*Work item*:
Where in the data below does the word "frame" appear? Copy every line that has it.

*Records to use*:

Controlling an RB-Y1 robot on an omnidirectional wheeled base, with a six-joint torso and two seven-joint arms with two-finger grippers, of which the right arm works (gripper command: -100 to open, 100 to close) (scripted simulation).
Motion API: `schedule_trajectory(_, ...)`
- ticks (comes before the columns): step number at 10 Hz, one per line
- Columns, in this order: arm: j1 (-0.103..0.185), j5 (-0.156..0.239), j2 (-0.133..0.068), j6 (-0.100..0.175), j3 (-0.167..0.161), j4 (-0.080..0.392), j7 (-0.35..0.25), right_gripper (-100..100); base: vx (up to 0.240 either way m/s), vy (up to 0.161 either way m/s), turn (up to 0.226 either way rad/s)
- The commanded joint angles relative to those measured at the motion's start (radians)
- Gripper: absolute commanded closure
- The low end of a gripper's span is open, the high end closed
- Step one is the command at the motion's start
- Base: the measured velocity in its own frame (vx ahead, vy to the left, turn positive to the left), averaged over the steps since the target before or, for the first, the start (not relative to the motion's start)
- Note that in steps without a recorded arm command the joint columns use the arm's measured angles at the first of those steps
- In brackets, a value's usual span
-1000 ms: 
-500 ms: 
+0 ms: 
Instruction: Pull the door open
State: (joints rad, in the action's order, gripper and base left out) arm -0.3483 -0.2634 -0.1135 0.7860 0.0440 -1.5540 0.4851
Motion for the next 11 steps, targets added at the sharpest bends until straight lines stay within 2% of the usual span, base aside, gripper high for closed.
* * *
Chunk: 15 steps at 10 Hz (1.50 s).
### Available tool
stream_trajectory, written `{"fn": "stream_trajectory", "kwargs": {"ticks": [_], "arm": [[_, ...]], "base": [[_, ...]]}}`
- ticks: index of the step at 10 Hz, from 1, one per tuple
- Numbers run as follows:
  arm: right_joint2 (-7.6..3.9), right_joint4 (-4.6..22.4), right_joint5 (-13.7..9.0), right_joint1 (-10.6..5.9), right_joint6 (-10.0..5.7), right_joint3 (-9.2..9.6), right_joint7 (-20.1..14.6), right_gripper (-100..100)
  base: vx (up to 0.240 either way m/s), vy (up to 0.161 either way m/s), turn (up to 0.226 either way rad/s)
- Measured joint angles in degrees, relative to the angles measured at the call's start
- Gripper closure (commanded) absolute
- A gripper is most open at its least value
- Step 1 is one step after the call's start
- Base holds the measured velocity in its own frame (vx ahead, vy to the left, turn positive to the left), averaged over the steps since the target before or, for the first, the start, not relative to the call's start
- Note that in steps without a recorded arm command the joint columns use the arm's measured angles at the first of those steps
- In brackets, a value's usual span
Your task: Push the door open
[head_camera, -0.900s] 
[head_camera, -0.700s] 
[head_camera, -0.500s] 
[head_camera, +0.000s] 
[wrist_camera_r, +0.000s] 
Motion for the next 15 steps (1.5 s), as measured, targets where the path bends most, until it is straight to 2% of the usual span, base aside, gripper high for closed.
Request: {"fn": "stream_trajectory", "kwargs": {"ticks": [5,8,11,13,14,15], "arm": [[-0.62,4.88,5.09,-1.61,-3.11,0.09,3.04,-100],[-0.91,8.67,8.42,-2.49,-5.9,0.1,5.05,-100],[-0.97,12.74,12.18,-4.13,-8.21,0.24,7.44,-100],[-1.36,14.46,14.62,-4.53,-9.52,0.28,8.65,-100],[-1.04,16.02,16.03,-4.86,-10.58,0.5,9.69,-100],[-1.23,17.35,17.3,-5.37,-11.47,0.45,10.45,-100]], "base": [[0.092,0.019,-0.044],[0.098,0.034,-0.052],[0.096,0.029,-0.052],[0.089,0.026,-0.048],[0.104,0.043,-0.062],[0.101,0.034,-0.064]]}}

*Written answer*:
- Base: the measured velocity in its own frame (vx ahead, vy to the left, turn positive to the left), averaged over the steps since the target before or, for the first, the start (not relative to the motion's start)
- Base holds the measured velocity in its own frame (vx ahead, vy to the left, turn positive to the left), averaged over the steps since the target before or, for the first, the start, not relative to the call's start

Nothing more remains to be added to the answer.